C’est sur le principe de la liberté que sont fondés deux jugements rendus le 11 octobre 2019 par le Tribunal administratif de Cergy-Pontoise (n°1904283 et 1905643).

Ils prononcent tous deux l’annulation des arrêtés pris, d’une part, par le Maire de Bagneux et, d’autre part, par le Maire de Gennevilliers, qui subordonnaient à la justification d’une solution de relogement le droit d’expulser, en exécution d’une décision de Justice, les locataires du logement qu’ils occupaient sans titre.

Ainsi donc, le bailleur ne pouvait espérer se séparer d’occupants indélicats, mais « de bonne foi », à l’encontre desquels il avait obtenu une décision de Justice sans d’abord procurer à ces derniers… un logement.
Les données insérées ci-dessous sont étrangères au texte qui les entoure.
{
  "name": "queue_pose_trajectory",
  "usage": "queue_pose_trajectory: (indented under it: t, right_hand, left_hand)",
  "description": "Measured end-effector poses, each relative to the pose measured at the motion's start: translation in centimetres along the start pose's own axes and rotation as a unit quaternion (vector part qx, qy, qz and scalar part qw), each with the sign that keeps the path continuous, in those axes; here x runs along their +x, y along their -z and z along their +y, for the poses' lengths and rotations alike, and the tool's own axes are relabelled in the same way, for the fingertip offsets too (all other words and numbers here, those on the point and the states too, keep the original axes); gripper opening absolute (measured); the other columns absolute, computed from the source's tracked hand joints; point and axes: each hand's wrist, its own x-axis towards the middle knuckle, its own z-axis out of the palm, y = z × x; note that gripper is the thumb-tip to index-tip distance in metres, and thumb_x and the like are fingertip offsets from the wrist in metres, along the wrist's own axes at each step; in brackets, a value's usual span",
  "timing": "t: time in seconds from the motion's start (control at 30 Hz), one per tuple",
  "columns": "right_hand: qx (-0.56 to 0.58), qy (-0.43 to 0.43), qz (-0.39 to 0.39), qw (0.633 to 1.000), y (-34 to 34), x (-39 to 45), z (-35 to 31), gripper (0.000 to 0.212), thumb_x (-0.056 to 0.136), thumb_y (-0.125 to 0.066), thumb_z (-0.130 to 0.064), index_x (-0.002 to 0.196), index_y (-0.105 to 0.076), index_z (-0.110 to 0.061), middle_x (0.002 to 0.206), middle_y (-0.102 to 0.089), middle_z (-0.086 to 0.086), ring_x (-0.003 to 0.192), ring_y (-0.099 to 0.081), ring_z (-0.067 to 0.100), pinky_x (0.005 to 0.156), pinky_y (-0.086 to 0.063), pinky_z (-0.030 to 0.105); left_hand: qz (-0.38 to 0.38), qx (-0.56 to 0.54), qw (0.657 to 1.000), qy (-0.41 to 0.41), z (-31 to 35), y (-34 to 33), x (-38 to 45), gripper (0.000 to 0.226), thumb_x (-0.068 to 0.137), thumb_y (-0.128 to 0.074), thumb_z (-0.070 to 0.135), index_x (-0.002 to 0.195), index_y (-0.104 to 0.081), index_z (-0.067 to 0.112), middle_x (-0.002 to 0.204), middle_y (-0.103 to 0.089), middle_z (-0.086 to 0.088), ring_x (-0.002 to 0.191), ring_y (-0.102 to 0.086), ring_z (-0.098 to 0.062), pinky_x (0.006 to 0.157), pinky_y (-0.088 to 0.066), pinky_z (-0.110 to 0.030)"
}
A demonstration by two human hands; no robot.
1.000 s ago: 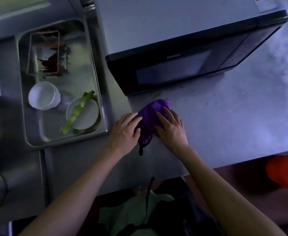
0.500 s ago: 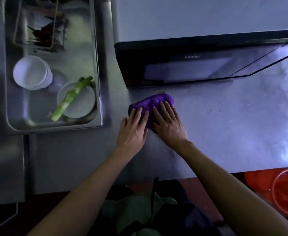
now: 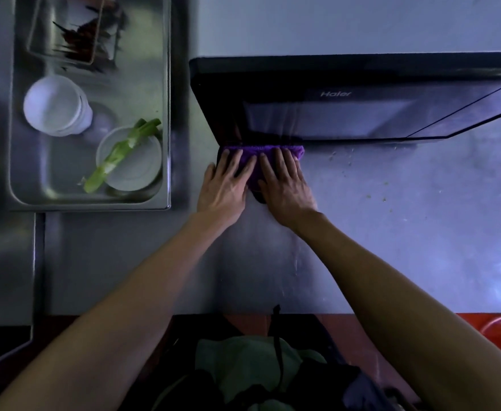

On peut s’interroger sur la logique présidant à un tel dispositif. En effet, il revenait à décourager d’exécuter toute expulsion et à encourager le maintien dans les lieux occupés même sans titre…et sans paiement d’un loyer.

Si la protection de la personne vulnérable était indubitablement l’objectif recherché, le bailleur créancier en devenait le bienfaiteur involontaire, alors qu’il appartient à l’Etat de garantir un droit au logement opposable et un droit à l’hébergement opposable.

Par ailleurs, le propriétaire bailleur peut lui-même se trouver privé de moyens de subsistance décents dès lors qu’il ne perçoit plus de loyers, et en même temps dans l’impossibilité de relouer son bien, encore occupé, irrégulièrement de surcroît.

Plus généralement, la question posée au tribunal amenait, comme souvent en matière de libertés publiques, à déterminer laquelle de deux libertés devait, le cas échéant, prévaloir sur l’autre et si la préservation des deux était compatible : droit à la dignité de la personne humaine et droit de propriété.

Le tribunal a considéré que de tels arrêtés étaient de nature à faire obstacle à l’autorité du juge judiciaire, à qui il appartient seul de trancher, à l’issue d’un débat contradictoire, si une expulsion peut ou non être prononcée. Il annule sur ce fondement l’arrêté du maire de Gennevilliers.

Il a également considéré, s’agissant de l’arrêté du Maire de Bagneux, que même si l’obligation de relogement ne serait pas imposée au bailleur mais au Préfet, le maire ne tirait d’aucun texte le droit d’ériger une telle condition et de contraindre le Préfet à n’agir que sous une telle réserve. Il annule sur ce fondement l’arrêté du maire de Bagneux.

On doit néanmoins reconnaître, dans ce dernier cas, l’inventivité juridique mobilisée pour tenter de donner au droit au logement ou à l’hébergement opposables, dont la mise en œuvre incombe au Préfet, une consistance concrète. Cette tentative mériterait que le législateur s’en empare et, le moment venu, renforce les modalités d’application de la solidarité nationale à ce titre. Ainsi, l’Etat serait le débiteur de droit et de fait de l’obligation de solidarité à l’égard des plus démunis, sans que soient pris en otage les bailleurs confrontés bien malgré eux à ces situations d’infortune.